The formula for calculating the modified internal rate of return:

where
MIRR- the internal rate of return of the investment project;
COF t- cash outflow during time periods t;
CIF t- cash inflow;
r- discount rate, which can be calculated as the weighted average cost of capital WACC;
d- the interest rate of capital reinvestment;
n- the number of time periods.

MS Excel has a special built-in financial function of the Ministry of Internal Affairs for calculating the modified internal rate of return.

The syntax for the MVSD function is:

MVRD (values; finance_ rate; reinvest_ rate)

where
The values- an array or reference to cells containing numeric values. These numbers represent a series of cash payments (negative values) and receipts (positive values) that occur at regular intervals.
Rate_finance- the rate of interest paid for money used in cash flows.
Rate_reinvest- the rate of interest received on cash flows upon their reinvestment.
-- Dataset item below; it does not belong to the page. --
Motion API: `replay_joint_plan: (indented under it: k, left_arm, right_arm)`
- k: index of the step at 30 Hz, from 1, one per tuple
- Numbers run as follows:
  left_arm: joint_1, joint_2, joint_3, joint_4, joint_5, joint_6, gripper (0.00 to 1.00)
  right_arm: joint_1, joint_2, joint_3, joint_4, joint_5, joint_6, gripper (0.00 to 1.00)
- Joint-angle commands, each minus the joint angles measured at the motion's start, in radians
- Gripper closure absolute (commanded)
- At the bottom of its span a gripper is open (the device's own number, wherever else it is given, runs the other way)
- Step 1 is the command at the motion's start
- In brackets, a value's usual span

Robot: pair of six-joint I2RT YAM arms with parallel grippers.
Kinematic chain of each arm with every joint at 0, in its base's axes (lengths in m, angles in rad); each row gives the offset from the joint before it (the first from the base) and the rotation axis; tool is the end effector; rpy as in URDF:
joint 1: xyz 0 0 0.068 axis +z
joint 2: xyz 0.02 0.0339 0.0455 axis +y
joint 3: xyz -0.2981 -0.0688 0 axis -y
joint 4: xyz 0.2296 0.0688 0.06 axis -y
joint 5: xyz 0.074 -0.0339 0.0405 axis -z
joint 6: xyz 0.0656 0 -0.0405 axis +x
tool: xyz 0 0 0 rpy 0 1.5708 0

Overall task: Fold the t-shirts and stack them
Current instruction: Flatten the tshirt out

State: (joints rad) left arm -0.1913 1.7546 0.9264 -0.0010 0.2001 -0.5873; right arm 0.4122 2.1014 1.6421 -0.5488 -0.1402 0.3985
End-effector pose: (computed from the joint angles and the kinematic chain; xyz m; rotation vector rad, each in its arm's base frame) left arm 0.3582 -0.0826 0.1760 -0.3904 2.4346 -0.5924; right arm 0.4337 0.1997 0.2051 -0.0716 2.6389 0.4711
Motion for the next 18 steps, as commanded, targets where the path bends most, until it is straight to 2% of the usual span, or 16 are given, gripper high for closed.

Internal Rate of Return (IRR) Advantages and Disadvantages

The main advantages of IRR include:

  1. the possibility of comparing various investment projects with each other in order to determine more attractive from the point of view of economic efficiency of using the available capital. Comparison can be made with a certain conventional benchmark, for example, with the interest rate on deposits;
  2. the ability to compare different investment projects with different investment horizons.

The main disadvantages of the Internal Rate of Return (IRR) indicator are:

  1. the difficulty of predicting future cash payments. The size of the planned payments is influenced by many risk factors, the influence of which is difficult to objectively assess;
  2. the impossibility of determining the absolute funds from investment;
  3. with an arbitrary alternation of cash inflows and outflows, in the case of one project, several IRR values ​​may exist. Therefore, it is impossible to make an unambiguous decision based on the IRR indicator;
  4. IRR does not reflect the size of reinvestment in the project (this drawback is solved in the modified internal rate of return MIRR).